== Task to carry out ==
Repeat exactly the lines below that lie between the line with "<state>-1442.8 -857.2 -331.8" and the line with "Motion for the", counting both of those lines as part of the answer.

== Data ==
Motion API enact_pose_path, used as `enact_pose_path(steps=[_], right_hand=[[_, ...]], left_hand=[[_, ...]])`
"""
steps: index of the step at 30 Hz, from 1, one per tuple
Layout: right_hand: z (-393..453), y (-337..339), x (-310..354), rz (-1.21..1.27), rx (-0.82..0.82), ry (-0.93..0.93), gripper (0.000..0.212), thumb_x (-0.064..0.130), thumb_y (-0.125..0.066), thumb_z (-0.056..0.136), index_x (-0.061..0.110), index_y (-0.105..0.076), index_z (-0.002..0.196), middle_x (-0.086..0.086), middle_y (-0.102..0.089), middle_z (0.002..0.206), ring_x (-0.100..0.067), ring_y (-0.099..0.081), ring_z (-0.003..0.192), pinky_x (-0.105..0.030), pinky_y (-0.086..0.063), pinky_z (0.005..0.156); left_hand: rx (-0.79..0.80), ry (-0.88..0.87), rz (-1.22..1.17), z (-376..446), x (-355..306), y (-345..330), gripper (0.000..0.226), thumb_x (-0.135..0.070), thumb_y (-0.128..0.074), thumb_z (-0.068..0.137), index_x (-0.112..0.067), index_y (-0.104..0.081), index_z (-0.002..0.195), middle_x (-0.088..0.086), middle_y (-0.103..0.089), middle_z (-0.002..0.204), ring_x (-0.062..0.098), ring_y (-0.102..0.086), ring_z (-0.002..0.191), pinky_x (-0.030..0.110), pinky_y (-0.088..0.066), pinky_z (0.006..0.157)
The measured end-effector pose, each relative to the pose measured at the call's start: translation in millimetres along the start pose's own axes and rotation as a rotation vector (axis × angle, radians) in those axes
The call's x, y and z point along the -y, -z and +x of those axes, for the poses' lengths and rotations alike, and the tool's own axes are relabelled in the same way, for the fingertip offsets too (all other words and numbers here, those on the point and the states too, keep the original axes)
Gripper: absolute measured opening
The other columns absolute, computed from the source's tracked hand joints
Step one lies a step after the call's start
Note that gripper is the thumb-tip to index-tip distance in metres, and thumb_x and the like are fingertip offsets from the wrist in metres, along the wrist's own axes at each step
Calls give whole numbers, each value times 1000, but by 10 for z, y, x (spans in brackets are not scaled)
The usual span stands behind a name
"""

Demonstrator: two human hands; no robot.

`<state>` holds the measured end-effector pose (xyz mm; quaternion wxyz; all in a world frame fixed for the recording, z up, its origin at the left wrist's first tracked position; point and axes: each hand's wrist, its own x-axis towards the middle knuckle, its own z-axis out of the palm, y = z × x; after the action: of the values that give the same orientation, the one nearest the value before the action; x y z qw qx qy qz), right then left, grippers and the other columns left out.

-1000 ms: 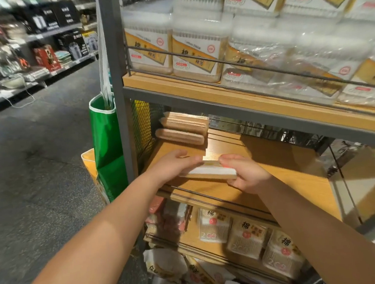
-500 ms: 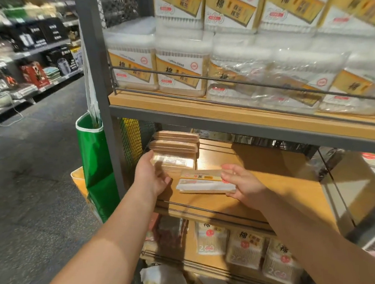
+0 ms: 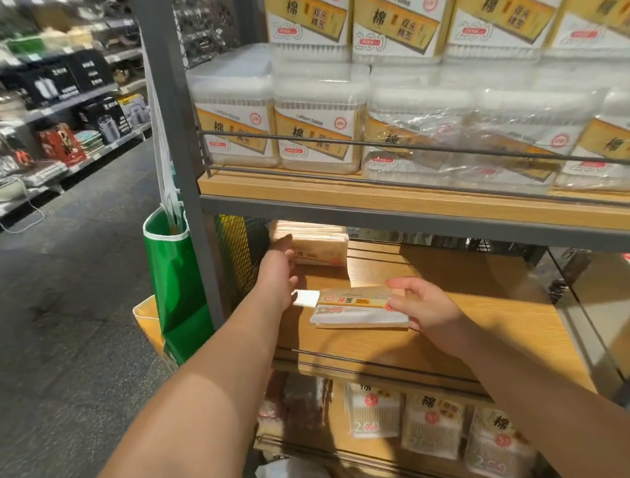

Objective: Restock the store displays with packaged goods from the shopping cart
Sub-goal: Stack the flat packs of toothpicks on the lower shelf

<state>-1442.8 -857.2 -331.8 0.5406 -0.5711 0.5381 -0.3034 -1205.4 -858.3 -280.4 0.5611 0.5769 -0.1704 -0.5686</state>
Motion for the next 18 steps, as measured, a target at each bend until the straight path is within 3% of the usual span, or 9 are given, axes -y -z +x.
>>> enact_pose_path(steps=[2,4,5,7,10,13,15,18], right_hand=[[42,-12,88,-124,-55,-7,43,10,-74,85,21,-57,123,0,-64,107,-13,-65,89,-17,-50,61],[112,-10,161,-159,-51,-51,50,6,-74,84,13,-55,130,8,-65,94,-3,-64,76,-11,-46,52],[151,-11,190,-166,-62,-82,50,9,-75,84,8,-56,131,8,-65,92,-1,-63,75,-11,-45,52],[195,-28,274,-274,-78,-135,38,24,-74,88,7,-63,120,6,-62,90,-2,-58,76,-14,-42,53],[300,-154,372,-348,-120,-69,34,33,-72,89,20,-58,117,6,-57,95,0,-52,76,-8,-41,49],[401,-418,548,-389,-182,144,53,22,-76,85,18,-49,131,1,-58,111,-10,-59,98,-1,-44,65],[591,-584,589,-463,-215,216,60,18,-78,83,14,-45,133,-8,-57,125,-21,-59,115,-14,-48,83],[852,-679,645,-441,-249,82,68,23,-82,78,8,-46,133,-14,-48,133,-29,-52,122,-34,-46,98]], left_hand=[[-34,-13,96,82,-99,-41,41,-44,-50,98,-18,-52,130,6,-52,139,25,-44,134,44,-29,111],[-34,-39,157,164,-194,-83,31,-43,-42,102,-16,-55,108,5,-60,114,19,-54,108,35,-37,97],[-53,-48,181,190,-238,-93,32,-42,-37,104,-16,-55,96,3,-59,100,17,-54,95,31,-38,87],[-72,-53,235,221,-282,-85,37,-42,-33,104,-15,-56,94,6,-59,91,22,-56,92,32,-39,81],[-61,-110,285,256,-236,-12,43,-46,-39,99,-15,-56,124,16,-61,117,34,-58,110,44,-47,97],[-32,-118,311,219,-213,71,48,-52,-41,99,-20,-50,134,14,-58,122,30,-56,108,41,-45,92],[-38,-100,313,239,-216,119,52,-55,-41,99,-21,-49,138,14,-58,127,32,-54,115,44,-43,96],[-59,-66,343,300,-188,169,61,-61,-39,97,-26,-41,147,15,-48,145,38,-44,132,54,-33,112]])
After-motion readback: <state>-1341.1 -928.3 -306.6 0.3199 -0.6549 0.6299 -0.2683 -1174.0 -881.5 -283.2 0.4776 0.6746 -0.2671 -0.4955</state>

== Exercise solution ==
<state>-1442.8 -857.2 -331.8 0.5406 -0.5711 0.5381 -0.3034 -1205.4 -858.3 -280.4 0.5611 0.5769 -0.1704 -0.5686</state>
Motion for the next 18 steps, as measured, a target at each bend until the straight path is within 3% of the usual span, or 9 are given, axes -y -z +x.

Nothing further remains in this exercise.